In industry, as in frugality, he was a thoroughbred New Englander. Few men in Concord wasted fewer hours. He knew an Irishman, he says, who rose at half past four in the morning, milked twenty-eight cows, and so on to the end of the chapter. “Thus he keeps his virtue in him,” says Thoreau, “if he does not add to it; and he regards me as a gentleman able to assist him; but if I ever get to be a gentleman, it will be by working after my fashion harder than he does.” To his mind a man was bound to be doing something, if it were only marking time in a treadmill. Yet the man who preached thus, and practiced accordingly, was given to spending half of every day wandering about the fields, or rowing on the river.
A naturalist railing against science; an idealist with all the “faculty” of a whittling Yankee; a free-thinking Puritan; a Stoic who sucked sweetness out of all his sensations; a paradox from beginning to end: such was the author of “Walden;” and the world, which is itself a paradox without knowing it, will not soon be done with puzzling itself about him.
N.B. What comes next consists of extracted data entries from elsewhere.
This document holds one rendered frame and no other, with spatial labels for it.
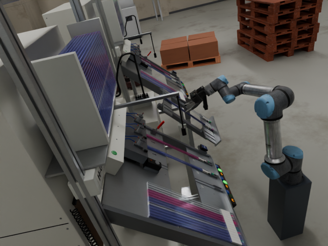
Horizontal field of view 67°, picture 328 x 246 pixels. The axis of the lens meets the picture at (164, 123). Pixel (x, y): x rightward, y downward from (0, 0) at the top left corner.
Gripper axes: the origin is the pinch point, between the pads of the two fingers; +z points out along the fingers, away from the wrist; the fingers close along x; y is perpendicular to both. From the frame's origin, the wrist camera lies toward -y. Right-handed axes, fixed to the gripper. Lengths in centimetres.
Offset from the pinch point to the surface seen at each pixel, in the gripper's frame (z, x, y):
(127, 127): 16, 52, 37
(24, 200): 33, 104, 59
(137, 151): 13, 68, 30
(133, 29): 133, -656, 3
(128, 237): 55, 75, -9
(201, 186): 5, 64, -12
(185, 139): 15.9, 2.9, -20.1
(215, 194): 2, 65, -20
Henry David Thoreau was born in Concord, Massachusetts, July 12, 1817. His grandfather, John Thoreau, came from the island of Jersey to America in 1773. He married in Boston, in 1781, a Miss Jane Burns, a Scotchwoman, and in 1800 went to live in Concord. His son, John Thoreau, Junior, married Miss Cynthia Dunbar, also a Scotchwoman,—a New England clergyman’s daughter,—and by her had four children, two sons and two daughters, the third of whom, and the second son, was Henry David. A year or so after Henry’s birth the family moved to Chelmsford, Massachusetts, and later to Boston; but in 1823 they returned to Concord, and there Henry lived till his death, in 1862. Of mixed blood, largely French and Scotch, the author of “Walden” felt himself, nevertheless, a pure New Englander,—a Concord man, native and proper to the soil,—and pronounced his name accordingly, as if it had been the adjective “thorough.”
The American history of the family extends over little more than a century: from 1773, when John Thoreau, Senior, arrived in Boston, to 1881, when Maria Thoreau, the last of his children, died in Bangor, Maine, having outlived all the younger bearers of the name.*
John Thoreau, the elder, we are told, carried on a successful business in Boston, on Long Wharf. His son was bred to the same occupation, but having failed in it, resorted to pencil-making,—an industry already established in Concord,—at which he prospered well enough to leave his family with a “competency” at his death. So Maria Thoreau informed Mr. Sanborn in 1878; but it is probable that the word “competency” is to be taken in some pretty modest sense.
The few anecdotes of Henry Thoreau’s boyhood that have come down to us show him to have been already of a self-respecting and rather stoical turn of mind; not choosing to go to heaven, since he could not take his sled with him, and when falsely accused of theft, answering once for all with a simple denial. It was like the Thoreau of a later time, certainly, to tell the truth and then shut his lips.
The temperaments of the boy’s father and mother were strongly contrasted.